Le, H.D.(1);Pflaum, T.(2);Sari, S.(1);Bretschneider, F.(1);Nikolaus, S.(1);Lassen, A.(1);Schreiber, S.(1);Aden, K.(1);Roecken, C.(2);

(1)University Medical Center Schleswig-Holstein Kiel, Department of Medicine I, Kiel, Germany;(2)University Medical Center Schleswig-Holstein Kiel, Institute of Pathology, Kiel, Germany;


Histological disease severity assessment in ulcerative colitis has become a mainstay in clinical endpoints definition (“histologic remission”) in clinical trials of ulcerative colitis (UC). Among the several scores that were developed for the microscopical assessment of disease activity, the Nancy index (NI) stands out for the least amount of work load due to the lowest number of scoring items. To which extent histologic assessment using NI is affected by interobserver reliability in the real word setting, is poorly understood. We therefore performed a single-center retrospective analysis of NI assessment in patients with ulcerative colitis.  


We retrospectively evaluated in two independent cohorts with a total of n=1085 of biopsy samples (sigmoid, rectum) taken from 547 clinically diagnosed UC patients, who underwent colonoscopy between 2007 and 2020. Cohort #1 consisted of 637 biopsies from 312 patients, Cohort #2 consisted of 448 biopsies from 235 patients. The NI of these samples were assessed by two blinded pathologists with a different amount of pathological experience. After each cohort a consensus conference was held where samples that were rated with different NI grades were re-assessed, and a consensual score was given by both observers. We evaluated interobserver reliability and differences in the amount of the several grades of the NI rated by the observers.


The interobserver-agreement of the NI was very-good after the assessment of the 1085 samples (κ = 0,687 [95%-CI: 0,653-0,720]). An improvement of the interobserver-agreement was found with growing numbers of samples evaluated by both observers (1st cohort: κ = 0,659 [95%-CI: 0,615-0,704]; 2nd cohort: κ = 0,726 [95%-CI: 0,675-0,776]). The biggest number of differences were in NI grade 1 (observer 1: n=128; observer 2: n=236). The smallest number of differences were in NI grades 0 (observer 1: n=504; observer 2: n=479) and 3 (observer 1: n=71; observer 2: n=66). After a consensual score was given the largest part of grades were NI grade 0 (n=504) followed by NI grade 2 (n=309). The least number of samples were given NI grade 3 (n=62). Average time for scoring was less than 2 minutes.

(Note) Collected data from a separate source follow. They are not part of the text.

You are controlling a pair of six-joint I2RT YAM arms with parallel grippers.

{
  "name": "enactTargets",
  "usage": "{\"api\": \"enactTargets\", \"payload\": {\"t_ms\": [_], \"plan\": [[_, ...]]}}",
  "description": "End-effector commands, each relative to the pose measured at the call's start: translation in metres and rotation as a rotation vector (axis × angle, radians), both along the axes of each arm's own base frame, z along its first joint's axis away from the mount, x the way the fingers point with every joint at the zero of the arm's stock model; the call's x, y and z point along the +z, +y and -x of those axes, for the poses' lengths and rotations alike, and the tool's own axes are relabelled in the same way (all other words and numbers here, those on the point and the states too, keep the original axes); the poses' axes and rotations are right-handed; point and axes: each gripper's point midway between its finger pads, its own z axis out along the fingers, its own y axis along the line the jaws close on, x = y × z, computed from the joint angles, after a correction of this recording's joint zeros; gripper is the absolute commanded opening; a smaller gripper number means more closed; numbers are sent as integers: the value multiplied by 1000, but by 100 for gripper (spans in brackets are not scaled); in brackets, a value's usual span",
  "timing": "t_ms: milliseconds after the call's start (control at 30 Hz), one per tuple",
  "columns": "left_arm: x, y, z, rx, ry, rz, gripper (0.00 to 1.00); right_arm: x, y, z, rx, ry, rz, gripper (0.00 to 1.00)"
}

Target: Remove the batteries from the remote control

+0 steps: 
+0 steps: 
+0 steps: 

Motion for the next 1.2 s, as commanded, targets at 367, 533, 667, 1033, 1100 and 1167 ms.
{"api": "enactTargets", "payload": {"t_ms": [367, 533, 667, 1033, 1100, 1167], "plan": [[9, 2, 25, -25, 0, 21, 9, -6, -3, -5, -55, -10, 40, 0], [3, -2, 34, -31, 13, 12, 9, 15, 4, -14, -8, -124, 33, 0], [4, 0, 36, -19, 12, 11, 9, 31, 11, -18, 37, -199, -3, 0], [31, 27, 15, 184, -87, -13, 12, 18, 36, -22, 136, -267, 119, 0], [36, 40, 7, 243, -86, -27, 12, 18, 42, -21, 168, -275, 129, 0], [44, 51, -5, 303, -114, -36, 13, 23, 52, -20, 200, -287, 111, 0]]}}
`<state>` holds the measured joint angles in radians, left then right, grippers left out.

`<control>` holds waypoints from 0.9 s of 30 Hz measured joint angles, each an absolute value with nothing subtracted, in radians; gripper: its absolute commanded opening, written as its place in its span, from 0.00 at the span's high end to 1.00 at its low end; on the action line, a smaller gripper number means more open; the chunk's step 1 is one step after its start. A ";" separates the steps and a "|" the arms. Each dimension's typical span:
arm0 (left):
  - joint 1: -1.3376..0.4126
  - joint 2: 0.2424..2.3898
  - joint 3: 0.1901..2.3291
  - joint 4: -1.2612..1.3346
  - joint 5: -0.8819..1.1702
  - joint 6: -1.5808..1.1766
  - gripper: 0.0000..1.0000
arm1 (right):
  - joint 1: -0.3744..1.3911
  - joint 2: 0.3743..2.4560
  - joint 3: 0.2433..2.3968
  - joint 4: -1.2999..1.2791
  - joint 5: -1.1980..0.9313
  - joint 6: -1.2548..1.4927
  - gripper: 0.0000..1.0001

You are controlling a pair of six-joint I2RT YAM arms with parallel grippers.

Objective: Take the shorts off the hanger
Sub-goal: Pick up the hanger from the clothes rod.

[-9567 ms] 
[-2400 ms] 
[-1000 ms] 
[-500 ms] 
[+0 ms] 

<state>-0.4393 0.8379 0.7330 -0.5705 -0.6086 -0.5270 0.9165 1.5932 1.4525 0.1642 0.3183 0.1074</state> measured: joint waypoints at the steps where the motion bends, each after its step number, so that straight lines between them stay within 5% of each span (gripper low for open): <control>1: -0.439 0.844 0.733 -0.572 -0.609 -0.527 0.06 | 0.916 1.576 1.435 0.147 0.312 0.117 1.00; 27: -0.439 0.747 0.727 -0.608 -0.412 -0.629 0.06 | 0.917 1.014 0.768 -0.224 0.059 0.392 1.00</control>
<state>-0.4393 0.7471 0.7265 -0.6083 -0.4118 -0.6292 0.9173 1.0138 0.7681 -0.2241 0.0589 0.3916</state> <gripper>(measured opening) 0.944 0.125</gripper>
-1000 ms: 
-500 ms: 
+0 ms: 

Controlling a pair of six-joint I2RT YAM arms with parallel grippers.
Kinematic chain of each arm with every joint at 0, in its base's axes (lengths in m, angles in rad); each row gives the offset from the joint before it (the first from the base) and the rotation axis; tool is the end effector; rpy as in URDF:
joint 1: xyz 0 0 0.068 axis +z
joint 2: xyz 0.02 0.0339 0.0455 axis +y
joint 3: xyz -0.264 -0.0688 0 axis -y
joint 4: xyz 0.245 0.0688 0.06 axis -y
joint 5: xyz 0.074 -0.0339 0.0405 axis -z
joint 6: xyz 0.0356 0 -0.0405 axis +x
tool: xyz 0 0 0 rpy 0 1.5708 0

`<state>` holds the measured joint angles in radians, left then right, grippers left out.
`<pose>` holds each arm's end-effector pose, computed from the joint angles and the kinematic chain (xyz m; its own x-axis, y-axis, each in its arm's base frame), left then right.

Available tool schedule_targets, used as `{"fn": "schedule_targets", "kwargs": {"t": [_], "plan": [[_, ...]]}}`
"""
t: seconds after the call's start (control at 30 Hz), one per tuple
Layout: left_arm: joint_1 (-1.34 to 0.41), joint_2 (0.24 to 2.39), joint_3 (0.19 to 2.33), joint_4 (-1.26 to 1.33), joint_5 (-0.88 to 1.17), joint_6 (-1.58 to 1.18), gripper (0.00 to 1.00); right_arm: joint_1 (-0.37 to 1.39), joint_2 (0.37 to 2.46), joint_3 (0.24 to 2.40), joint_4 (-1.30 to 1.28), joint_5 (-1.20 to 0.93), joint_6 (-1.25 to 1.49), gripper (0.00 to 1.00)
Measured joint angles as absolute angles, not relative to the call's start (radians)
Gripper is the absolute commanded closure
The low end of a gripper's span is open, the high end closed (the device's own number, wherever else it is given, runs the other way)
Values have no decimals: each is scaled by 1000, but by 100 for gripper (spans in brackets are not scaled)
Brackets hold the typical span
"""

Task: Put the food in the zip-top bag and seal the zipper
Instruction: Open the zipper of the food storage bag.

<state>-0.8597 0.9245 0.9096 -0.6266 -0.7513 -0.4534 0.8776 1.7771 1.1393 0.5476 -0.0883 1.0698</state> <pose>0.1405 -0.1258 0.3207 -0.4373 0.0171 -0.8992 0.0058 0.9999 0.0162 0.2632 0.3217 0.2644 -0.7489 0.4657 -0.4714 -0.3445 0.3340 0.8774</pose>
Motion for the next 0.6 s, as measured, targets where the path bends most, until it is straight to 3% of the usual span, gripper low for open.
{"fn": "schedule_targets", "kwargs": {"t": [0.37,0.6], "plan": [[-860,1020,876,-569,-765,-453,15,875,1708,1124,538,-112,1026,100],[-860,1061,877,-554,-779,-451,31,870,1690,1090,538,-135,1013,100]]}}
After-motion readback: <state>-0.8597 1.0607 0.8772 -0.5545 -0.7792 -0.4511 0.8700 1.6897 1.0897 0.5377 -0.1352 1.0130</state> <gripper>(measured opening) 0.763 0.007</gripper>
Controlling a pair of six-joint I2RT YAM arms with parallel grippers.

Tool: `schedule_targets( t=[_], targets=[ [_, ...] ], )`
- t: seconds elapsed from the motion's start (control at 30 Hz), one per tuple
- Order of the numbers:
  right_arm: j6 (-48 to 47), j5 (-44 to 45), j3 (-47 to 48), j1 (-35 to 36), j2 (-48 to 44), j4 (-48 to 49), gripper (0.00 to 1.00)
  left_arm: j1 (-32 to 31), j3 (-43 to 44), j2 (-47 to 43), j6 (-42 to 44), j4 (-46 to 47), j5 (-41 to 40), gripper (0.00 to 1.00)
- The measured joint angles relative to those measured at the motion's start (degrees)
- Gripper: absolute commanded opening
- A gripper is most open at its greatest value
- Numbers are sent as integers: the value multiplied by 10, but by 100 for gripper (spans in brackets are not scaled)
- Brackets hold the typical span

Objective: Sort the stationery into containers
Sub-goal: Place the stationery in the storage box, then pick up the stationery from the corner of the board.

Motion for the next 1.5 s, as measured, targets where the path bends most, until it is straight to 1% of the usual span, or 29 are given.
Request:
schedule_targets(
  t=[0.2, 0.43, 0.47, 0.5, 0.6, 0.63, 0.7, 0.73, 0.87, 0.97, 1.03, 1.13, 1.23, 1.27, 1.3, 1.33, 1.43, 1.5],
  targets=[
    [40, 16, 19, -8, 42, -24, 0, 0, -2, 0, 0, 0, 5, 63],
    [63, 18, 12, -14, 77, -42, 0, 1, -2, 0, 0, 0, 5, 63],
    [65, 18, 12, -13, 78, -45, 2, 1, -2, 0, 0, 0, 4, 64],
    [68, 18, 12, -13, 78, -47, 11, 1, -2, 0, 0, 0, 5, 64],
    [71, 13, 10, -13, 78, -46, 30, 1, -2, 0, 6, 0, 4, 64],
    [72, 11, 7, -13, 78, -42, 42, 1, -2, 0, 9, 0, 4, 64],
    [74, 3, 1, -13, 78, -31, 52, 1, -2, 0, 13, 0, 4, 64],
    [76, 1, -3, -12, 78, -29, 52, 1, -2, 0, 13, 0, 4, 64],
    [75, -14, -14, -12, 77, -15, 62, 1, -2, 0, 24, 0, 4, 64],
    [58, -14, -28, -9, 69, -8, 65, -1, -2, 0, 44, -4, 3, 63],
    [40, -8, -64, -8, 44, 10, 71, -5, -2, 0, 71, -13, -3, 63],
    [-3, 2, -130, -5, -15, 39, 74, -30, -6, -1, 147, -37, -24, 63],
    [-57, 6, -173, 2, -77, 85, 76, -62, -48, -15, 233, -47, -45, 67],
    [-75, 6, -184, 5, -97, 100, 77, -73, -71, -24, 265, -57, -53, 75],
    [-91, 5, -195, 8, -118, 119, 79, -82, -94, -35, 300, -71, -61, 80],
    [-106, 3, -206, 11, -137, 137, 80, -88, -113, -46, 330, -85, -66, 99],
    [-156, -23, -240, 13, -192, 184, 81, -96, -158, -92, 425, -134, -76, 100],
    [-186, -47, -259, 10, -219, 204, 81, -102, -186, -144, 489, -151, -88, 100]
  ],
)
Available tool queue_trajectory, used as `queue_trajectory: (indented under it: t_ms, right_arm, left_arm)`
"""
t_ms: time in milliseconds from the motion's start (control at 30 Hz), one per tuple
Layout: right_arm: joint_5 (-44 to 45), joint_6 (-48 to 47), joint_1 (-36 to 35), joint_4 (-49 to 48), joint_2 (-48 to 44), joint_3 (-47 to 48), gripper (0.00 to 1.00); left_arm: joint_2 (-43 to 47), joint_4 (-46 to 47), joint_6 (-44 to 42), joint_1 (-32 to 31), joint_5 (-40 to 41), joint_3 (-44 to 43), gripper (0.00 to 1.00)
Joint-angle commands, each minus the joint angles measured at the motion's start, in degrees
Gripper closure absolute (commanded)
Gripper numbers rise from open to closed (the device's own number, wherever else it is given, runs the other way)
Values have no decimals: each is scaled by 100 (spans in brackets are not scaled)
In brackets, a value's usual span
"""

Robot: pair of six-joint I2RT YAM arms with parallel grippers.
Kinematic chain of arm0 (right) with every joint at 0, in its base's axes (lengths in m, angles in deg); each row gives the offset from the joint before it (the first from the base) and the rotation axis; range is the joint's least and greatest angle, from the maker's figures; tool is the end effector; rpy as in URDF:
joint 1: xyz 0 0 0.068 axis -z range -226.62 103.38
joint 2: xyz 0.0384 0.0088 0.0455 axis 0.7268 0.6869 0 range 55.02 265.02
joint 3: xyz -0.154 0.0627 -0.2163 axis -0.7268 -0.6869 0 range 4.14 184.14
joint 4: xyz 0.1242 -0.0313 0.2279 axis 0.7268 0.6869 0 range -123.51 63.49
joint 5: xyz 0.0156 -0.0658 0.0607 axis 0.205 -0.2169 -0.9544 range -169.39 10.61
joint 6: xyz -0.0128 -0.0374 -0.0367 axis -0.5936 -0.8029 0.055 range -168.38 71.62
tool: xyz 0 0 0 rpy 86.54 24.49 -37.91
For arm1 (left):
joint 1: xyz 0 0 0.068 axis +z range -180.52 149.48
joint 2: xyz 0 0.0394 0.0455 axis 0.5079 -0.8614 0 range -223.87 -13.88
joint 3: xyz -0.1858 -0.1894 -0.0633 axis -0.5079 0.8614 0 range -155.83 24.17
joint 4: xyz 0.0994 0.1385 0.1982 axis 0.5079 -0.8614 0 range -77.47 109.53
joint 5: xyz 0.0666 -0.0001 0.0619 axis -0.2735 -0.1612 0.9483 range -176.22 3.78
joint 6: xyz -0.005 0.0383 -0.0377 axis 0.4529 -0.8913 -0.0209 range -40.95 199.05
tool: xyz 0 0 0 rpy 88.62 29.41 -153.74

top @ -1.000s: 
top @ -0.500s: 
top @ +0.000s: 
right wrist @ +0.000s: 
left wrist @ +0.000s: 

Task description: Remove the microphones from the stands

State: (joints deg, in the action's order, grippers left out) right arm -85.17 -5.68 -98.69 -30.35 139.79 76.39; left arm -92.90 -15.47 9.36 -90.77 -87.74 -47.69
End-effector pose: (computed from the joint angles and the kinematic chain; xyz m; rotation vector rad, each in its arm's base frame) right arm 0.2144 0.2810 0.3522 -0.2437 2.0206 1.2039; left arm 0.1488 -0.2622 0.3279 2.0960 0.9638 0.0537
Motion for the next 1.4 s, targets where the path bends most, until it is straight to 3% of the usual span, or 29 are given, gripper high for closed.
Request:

The NI represents an easy-to-use index with very high interobserver reliability to assess the histological disease activity of UC patients in a real-world setting. Though further improvements of the NI regarding stricter classifications of the several grades need to be done to improve the practicability of the index. While NI grades 0 and 3 having a very high level of agreement between the observers, NI grade 1 has a lower agreement-level. This highlights the clinical need to specify histological characteristic leading to NI grade 1.